Scotland is a town in Windham County, Connecticut, United States. The town is part of the Northeastern Connecticut Planning Region. As of the 2020 census, the town population was 1,576. Scotland is a predominantly rural town, with agriculture being the principal industry. Scotland is the least populous town in Windham County.

==Geography==
According to the U.S. Census Bureau, the town has a total area of 18.7 square miles (48.3 km^{2}), of which 18.6 square miles (48.2 km^{2}) is land and 0.1 square mile (0.1 km^{2}) (0.27%) is water.
==History==
In 1700, Isaac Magoon purchased 1950 acre of land from then Windham and thus began Scotland's History. He named the town Scotland as a way of commemorating his ancestral home. Scotland was incorporated in May 1857.

==Government==
The town still maintains the town meeting as its form of government with a board of selectmen. The town also has eight boards & commissions, including Inlands & Wetlands, Planning & Zoning and Board of Education.

=== Education ===
Scotland Elementary School, located on Brook Road, serves grades Pre-K–6 for the town, which is part of Regional School District 11.

==Attractions==
Scotland is home to the D'Elia Antique Tool Museum, a museum established in 2005 in the Scotland Public Library building. It holds more than 1,200 antique woodworking planes dating to the mid-18th century.

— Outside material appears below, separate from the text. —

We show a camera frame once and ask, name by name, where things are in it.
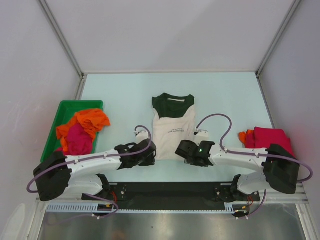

The Samuel Huntington Birthplace, birthplace of Samuel Huntington, a Founding Father, is on Huntington Road (CT Route 14).

== Transportation ==
CT Route 14 passes east–west through the town. Route 97 goes north–south through the town. The Providence and Worcester Railroad runs through the southwestern part of the town, but doesn't stop.

==On the National Register of Historic Places==
- March Route of Rochambeau's Army: Palmer Road: Palmer Road, from intersection with Miller Road to east of junction with Pudding Hill Road (added July 6, 2003)
- Samuel Huntington Birthplace: Route 14, 2 mi west of Route 97 (added December 11, 1971)
- Edward Waldo House: Waldo Road, intersects with Route 97 (added 1978)

==Demographics==

At the 2020 census there were 1,576 people, 553 households, and 425 families living in the town. The population density was 83.6 PD/sqmi. There were 577 housing units at an average density of 31.0 /sqmi. The racial makeup of the town was 97.69% White, 0.45% African American, 0.06% Native American, 0.51% Asian, 0.19% Pacific Islander, 0.51% from other races, and 0.58% from two or more races. Hispanic or Latino of any race were 2.31%.

Of the 553 households 37.4% had children under the age of 18 living with them, 67.5% were married couples living together, 6.9% had a female householder with no husband present, and 23.0% were non-families. 15.7% of households were one person and 4.9% were one person aged 65 or older. The average household size was 2.81 and the average family size was 3.16.

The age distribution was 28.2% under the age of 18, 5.9% from 18 to 24, 31.7% from 25 to 44, 25.3% from 45 to 64, and 8.9% 65 or older. The median age was 37 years. For every 100 females, there were 100.8 males. For every 100 females age 18 and over, there were 98.0 males.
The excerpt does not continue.